Global warming is not an exclusively contemporary phenomenon

In order to understand what is happening today with climate change, it is important to understand nature itself, the mechanisms it uses, and the evolutionary processes it follows. By studying the past, we gain useful insights for the future.

Global warming is not an exclusively contemporary phenomenon. In the history of the Earth, there have been glacial and interglacial periods of cooling, followed by periods of global warming. Currently, we are experiencing an interglacial period; a period when temperatures are rising, ice is melting, and sea levels are rising. Human activities influence and accelerate this process.
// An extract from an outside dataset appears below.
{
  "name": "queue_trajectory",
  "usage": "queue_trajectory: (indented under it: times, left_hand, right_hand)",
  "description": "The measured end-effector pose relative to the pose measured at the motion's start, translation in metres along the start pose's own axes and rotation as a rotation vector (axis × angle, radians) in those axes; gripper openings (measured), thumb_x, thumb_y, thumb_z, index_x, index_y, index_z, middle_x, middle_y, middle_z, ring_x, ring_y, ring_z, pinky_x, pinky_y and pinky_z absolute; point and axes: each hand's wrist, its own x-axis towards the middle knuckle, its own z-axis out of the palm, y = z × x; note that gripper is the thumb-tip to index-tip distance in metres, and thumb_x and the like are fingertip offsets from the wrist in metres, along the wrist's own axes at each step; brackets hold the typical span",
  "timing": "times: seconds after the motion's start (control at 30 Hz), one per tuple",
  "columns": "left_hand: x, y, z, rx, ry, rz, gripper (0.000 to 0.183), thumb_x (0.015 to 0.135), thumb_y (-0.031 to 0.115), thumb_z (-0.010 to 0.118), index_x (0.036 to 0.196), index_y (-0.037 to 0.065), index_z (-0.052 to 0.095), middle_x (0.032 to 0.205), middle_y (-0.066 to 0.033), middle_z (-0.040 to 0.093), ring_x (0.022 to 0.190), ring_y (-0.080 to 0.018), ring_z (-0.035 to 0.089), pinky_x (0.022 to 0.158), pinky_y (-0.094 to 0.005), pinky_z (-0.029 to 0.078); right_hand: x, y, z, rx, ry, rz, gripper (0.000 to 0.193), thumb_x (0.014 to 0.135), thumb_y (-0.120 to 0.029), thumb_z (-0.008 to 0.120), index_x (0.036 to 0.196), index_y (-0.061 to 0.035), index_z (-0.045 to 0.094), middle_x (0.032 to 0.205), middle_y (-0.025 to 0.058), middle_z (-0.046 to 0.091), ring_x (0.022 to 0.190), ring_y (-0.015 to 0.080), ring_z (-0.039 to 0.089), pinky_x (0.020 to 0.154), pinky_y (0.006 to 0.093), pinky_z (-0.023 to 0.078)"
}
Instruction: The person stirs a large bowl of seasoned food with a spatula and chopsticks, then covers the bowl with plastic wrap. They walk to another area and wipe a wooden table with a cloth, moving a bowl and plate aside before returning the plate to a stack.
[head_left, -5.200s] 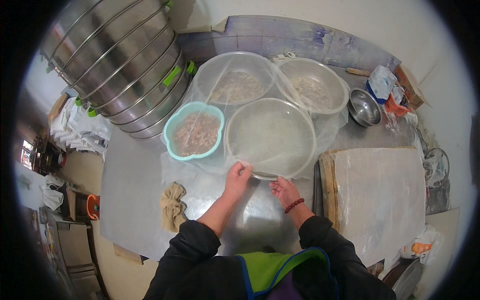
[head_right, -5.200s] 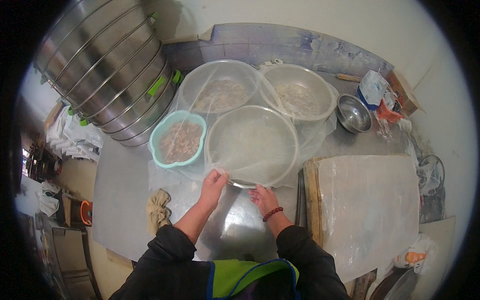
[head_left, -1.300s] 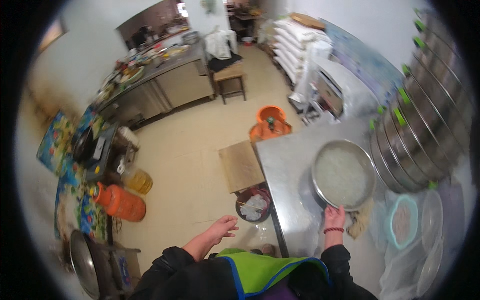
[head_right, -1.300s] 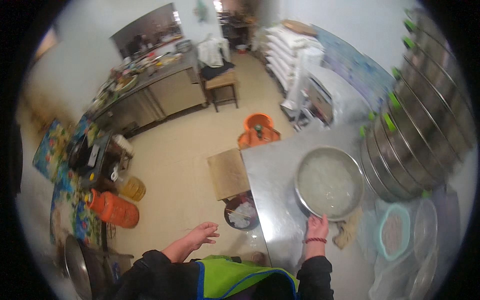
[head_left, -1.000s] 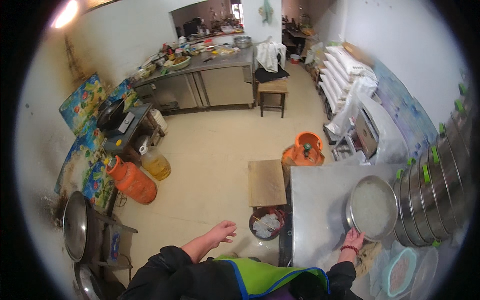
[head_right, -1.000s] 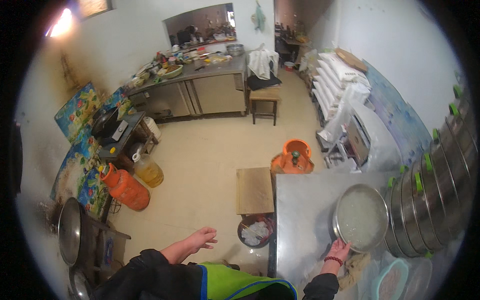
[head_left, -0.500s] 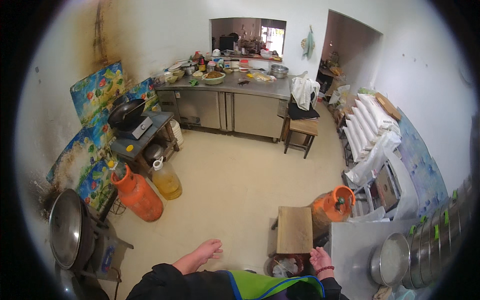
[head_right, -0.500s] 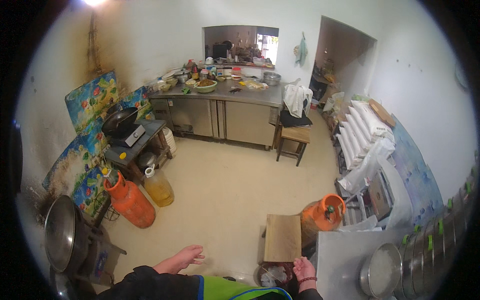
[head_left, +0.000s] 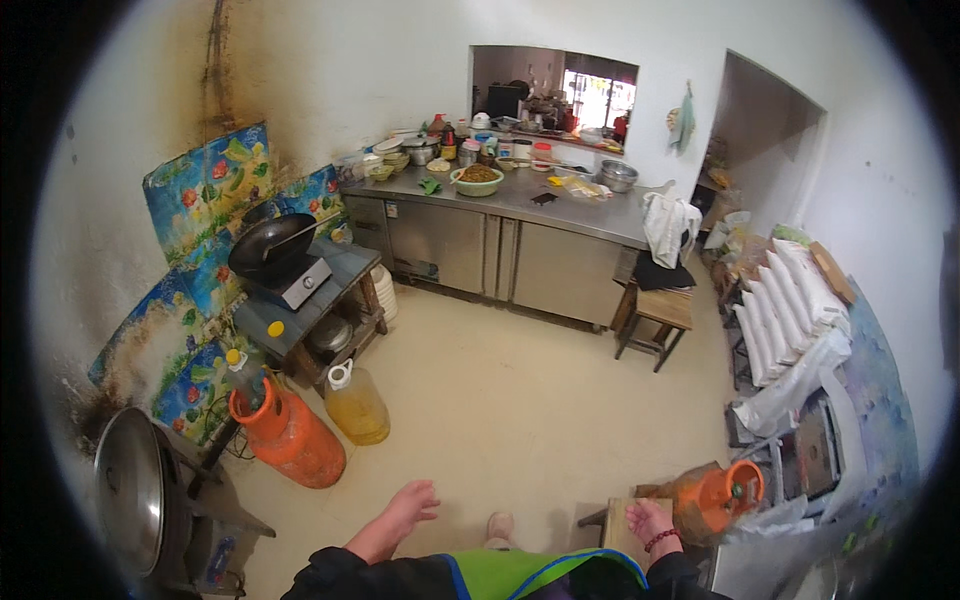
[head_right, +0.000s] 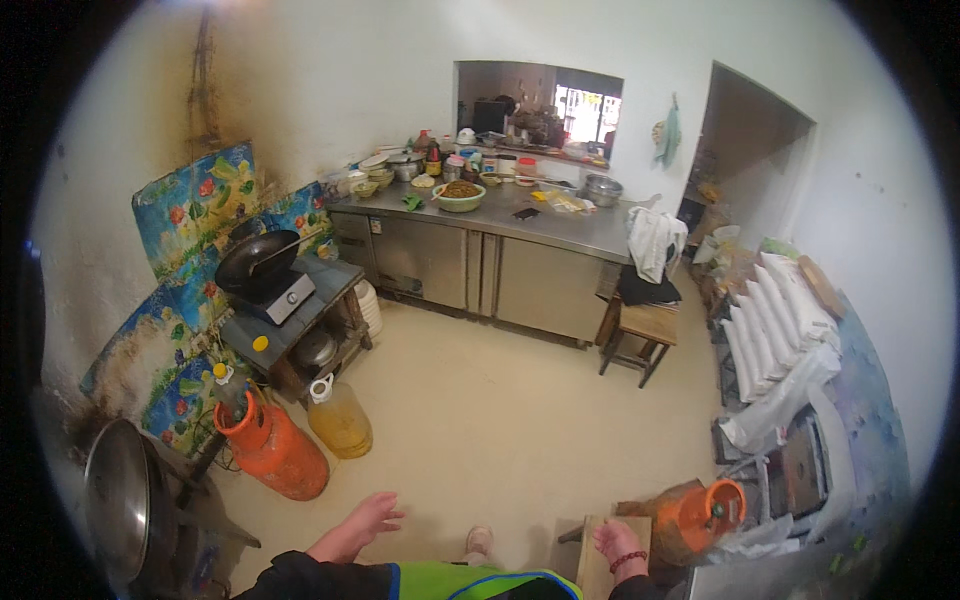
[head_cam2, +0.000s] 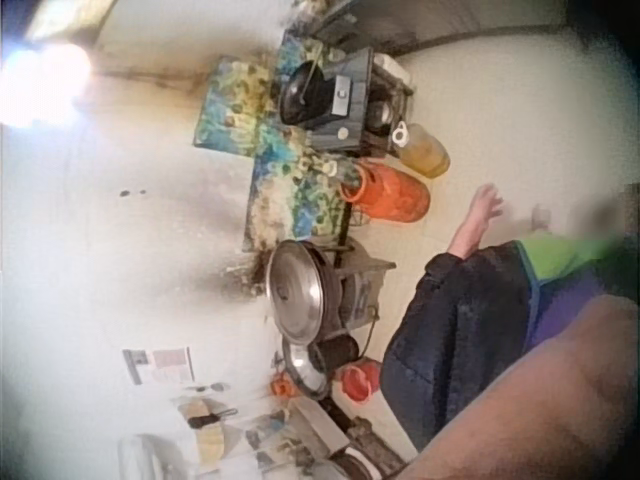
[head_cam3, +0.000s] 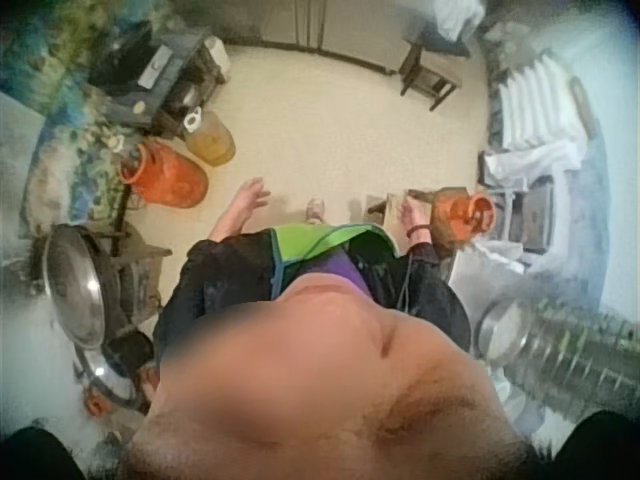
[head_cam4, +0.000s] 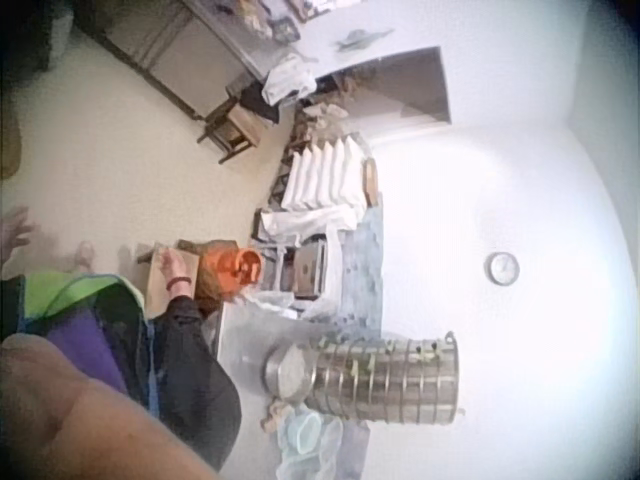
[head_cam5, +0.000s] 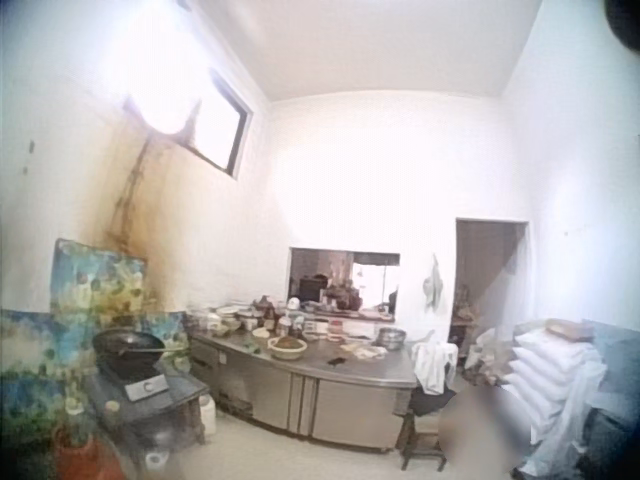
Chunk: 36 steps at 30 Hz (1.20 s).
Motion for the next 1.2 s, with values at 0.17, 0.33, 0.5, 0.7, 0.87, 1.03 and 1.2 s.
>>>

Prehistoric humans 18,000 years ago, heading towards the present day, experienced a rapid natural change in sea levels. During that period, the eastern Cyclades comprised a single landmass, with the islands of Andros, Tinos, Syros, Delos, Mykonos, Paros, Antiparos, Naxos, and the Lesser Cyclades joined together. The planet began to heat up, resulting in rising sea levels. As the temperature rose, so did the sea level, causing the land to be flooded with water. With the current temperature increase, history will repeat itself, putting coastal areas with low slopes and low terrain at risk.

Climate change, when combined with urban sprawl, is also responsible for frequent flooding. At the same time, forest fires intensify these phenomena, especially in cases of extreme rainfall. This is a vicious cycle, where fire destroys vegetation, rainwater does not drain away, and it is transported downstream along with material extracted from the soil, resulting in the flooding of lowland regions.
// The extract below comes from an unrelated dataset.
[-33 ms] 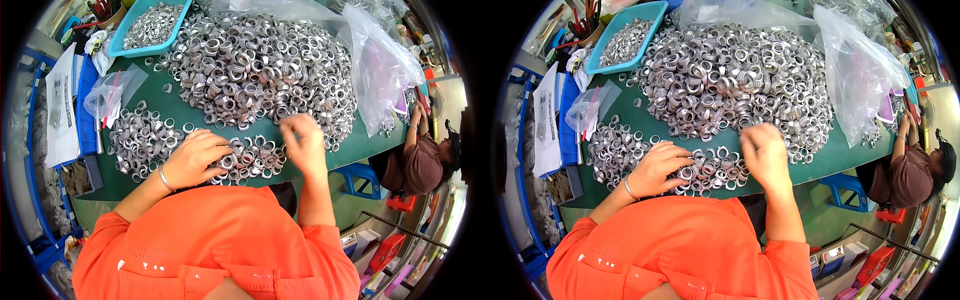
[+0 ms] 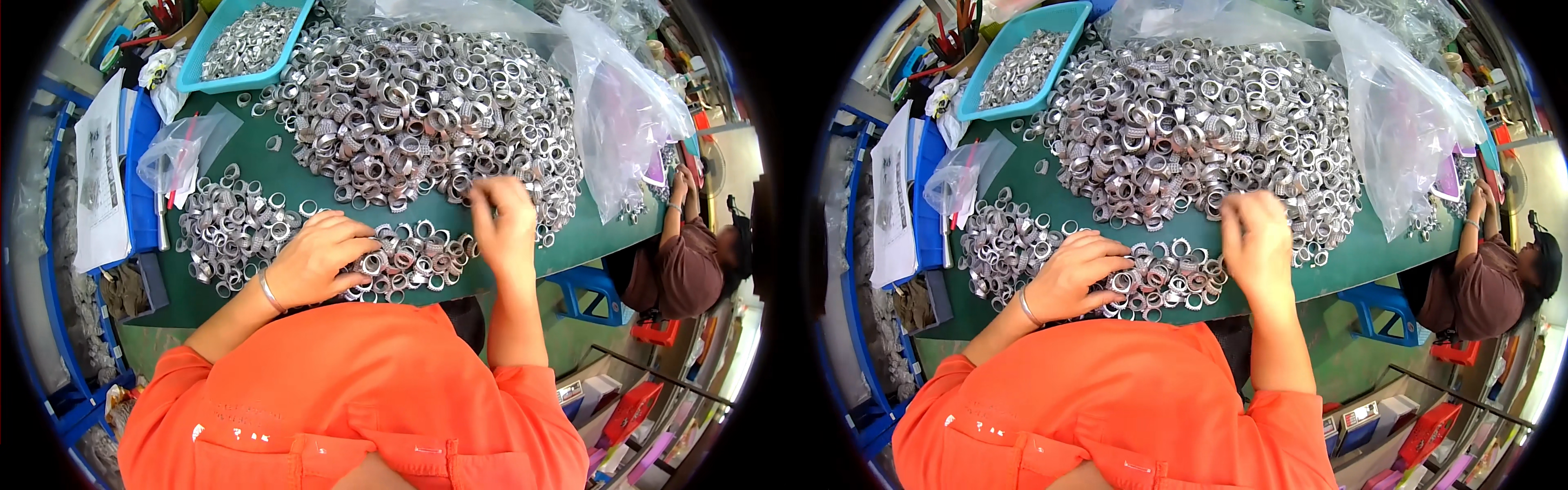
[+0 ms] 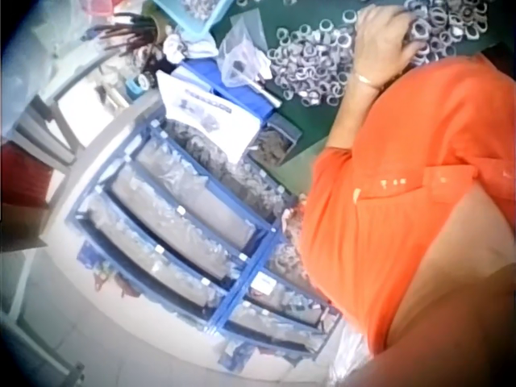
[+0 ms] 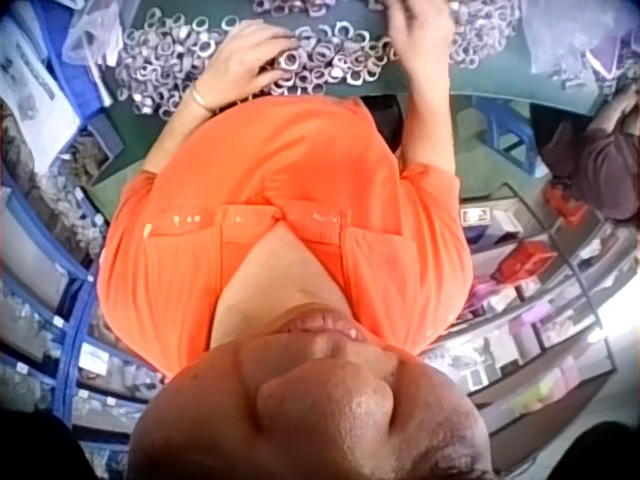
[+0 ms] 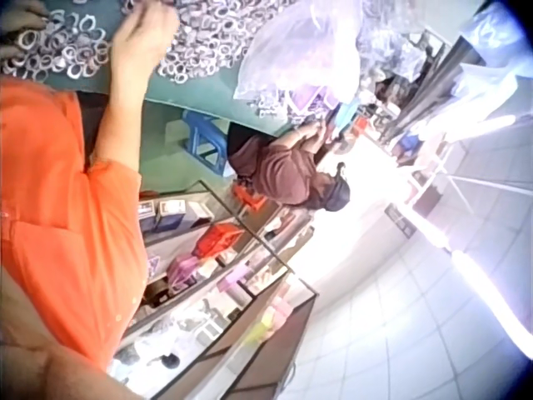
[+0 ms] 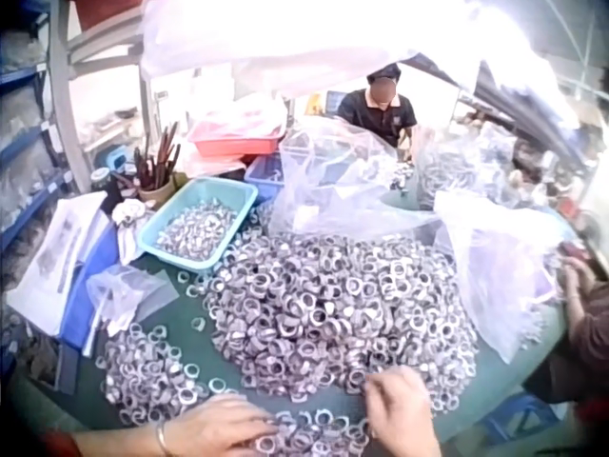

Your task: The person unpackages sample rings, compares them against a reference sheet, and sorts metal rings from a pile on the table by hand before walking away from the workstation.

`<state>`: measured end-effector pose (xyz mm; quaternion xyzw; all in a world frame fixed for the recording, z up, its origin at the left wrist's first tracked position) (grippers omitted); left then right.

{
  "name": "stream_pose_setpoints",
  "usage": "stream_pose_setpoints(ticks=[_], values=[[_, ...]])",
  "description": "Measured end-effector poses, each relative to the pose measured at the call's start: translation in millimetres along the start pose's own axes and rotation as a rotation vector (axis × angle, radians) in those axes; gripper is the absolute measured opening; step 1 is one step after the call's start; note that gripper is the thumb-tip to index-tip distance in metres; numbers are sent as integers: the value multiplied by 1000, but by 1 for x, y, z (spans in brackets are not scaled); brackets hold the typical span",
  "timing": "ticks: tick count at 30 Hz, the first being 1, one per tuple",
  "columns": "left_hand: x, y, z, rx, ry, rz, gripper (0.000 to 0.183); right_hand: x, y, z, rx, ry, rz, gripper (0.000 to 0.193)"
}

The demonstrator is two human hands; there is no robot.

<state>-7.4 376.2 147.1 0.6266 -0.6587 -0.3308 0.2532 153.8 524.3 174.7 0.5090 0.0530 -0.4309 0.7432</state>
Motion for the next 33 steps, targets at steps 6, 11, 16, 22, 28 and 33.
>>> stream_pose_setpoints(ticks=[6, 11, 16, 22, 28, 33], values=[[1, -1, 0, 2, -18, -27, 44, -13, -1, -16, 274, 116, -183, 14], [2, -1, -1, -6, -27, -40, 45, -7, 7, -22, -11, -77, -239, 15], [-1, -1, -2, -7, -3, 2, 45, 16, -11, -38, -714, -682, -104, 17], [-1, 2, 0, -8, 2, -20, 45, 29, -10, -34, -601, -644, 63, 14], [0, -2, 2, -6, 8, -19, 44, 34, -13, -13, -59, -232, 405, 12], [0, -1, 0, -4, -10, -18, 44, 16, -6, -25, 81, -265, 41, 12]])
Point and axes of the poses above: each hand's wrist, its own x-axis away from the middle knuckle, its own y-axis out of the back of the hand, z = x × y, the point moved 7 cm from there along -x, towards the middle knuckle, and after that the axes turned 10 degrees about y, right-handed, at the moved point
In many cases, nature itself provides us with answers to the problems created by climate change. Specifically, landforms such as sand dunes and fossilized coastlines (beachrocks) act as protection for low-altitude coastal areas, as they dampen wave energy and protect them from rising sea levels. A typical example of a natural solution to coastal erosion and rising sea levels are creating artificial beachrocks, which act as breakwaters, using materials from the host beach.

Environmental education is more important than ever, as children—the future citizens of this world—need to learn the importance of the environment, climate change, and natural disasters in order to protect themselves and the rare and special environment that hosts us.